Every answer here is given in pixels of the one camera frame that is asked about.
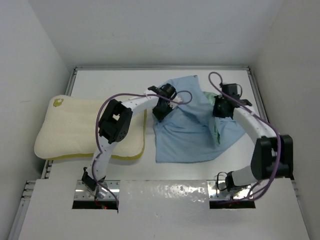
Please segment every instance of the white wall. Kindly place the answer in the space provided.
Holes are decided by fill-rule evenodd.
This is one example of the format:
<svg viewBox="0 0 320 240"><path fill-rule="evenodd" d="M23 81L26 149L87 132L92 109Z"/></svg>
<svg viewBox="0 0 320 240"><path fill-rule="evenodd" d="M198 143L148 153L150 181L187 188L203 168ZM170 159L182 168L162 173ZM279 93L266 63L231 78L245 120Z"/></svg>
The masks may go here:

——————————

In the listing above, find every line with the word "viewBox" and copy it.

Answer to this task:
<svg viewBox="0 0 320 240"><path fill-rule="evenodd" d="M23 81L26 149L87 132L92 109Z"/></svg>
<svg viewBox="0 0 320 240"><path fill-rule="evenodd" d="M198 143L148 153L150 181L187 188L203 168ZM170 159L182 168L162 173ZM279 93L266 63L231 78L245 120Z"/></svg>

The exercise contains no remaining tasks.